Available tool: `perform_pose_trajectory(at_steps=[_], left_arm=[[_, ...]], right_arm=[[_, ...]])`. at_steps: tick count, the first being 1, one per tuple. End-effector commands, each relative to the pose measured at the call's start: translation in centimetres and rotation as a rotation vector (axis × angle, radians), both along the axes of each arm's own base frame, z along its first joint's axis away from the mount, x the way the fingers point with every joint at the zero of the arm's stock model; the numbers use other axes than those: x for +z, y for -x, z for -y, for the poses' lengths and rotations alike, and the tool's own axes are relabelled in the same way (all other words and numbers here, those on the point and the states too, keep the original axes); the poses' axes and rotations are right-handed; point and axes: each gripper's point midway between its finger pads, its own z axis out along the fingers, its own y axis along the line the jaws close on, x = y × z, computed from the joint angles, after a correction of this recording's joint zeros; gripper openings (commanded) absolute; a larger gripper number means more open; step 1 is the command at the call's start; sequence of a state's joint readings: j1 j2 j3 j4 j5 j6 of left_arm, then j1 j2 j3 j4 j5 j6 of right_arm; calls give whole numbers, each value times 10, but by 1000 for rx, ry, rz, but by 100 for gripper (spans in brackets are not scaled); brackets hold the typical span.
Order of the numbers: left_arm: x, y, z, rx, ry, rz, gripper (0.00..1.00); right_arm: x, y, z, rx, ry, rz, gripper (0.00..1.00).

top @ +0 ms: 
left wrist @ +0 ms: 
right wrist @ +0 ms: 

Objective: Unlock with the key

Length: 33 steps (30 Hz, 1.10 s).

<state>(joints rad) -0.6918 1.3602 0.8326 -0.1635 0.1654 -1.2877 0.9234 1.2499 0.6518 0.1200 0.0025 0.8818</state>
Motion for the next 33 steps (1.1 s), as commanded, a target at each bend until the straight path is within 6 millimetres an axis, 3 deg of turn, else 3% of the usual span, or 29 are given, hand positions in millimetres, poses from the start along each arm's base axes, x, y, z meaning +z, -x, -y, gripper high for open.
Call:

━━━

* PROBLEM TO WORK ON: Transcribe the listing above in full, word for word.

* THE COMPLETED TASK:
Available tool: `perform_pose_trajectory(at_steps=[_], left_arm=[[_, ...]], right_arm=[[_, ...]])`. at_steps: tick count, the first being 1, one per tuple. End-effector commands, each relative to the pose measured at the call's start: translation in centimetres and rotation as a rotation vector (axis × angle, radians), both along the axes of each arm's own base frame, z along its first joint's axis away from the mount, x the way the fingers point with every joint at the zero of the arm's stock model; the numbers use other axes than those: x for +z, y for -x, z for -y, for the poses' lengths and rotations alike, and the tool's own axes are relabelled in the same way (all other words and numbers here, those on the point and the states too, keep the original axes); the poses' axes and rotations are right-handed; point and axes: each gripper's point midway between its finger pads, its own z axis out along the fingers, its own y axis along the line the jaws close on, x = y × z, computed from the joint angles, after a correction of this recording's joint zeros; gripper openings (commanded) absolute; a larger gripper number means more open; step 1 is the command at the call's start; sequence of a state's joint readings: j1 j2 j3 j4 j5 j6 of left_arm, then j1 j2 j3 j4 j5 j6 of right_arm; calls give whole numbers, each value times 10, but by 1000 for rx, ry, rz, but by 100 for gripper (spans in brackets are not scaled); brackets hold the typical span.
Order of the numbers: left_arm: x, y, z, rx, ry, rz, gripper (0.00..1.00); right_arm: x, y, z, rx, ry, rz, gripper (0.00..1.00).

top @ +0 ms: 
left wrist @ +0 ms: 
right wrist @ +0 ms: 

Objective: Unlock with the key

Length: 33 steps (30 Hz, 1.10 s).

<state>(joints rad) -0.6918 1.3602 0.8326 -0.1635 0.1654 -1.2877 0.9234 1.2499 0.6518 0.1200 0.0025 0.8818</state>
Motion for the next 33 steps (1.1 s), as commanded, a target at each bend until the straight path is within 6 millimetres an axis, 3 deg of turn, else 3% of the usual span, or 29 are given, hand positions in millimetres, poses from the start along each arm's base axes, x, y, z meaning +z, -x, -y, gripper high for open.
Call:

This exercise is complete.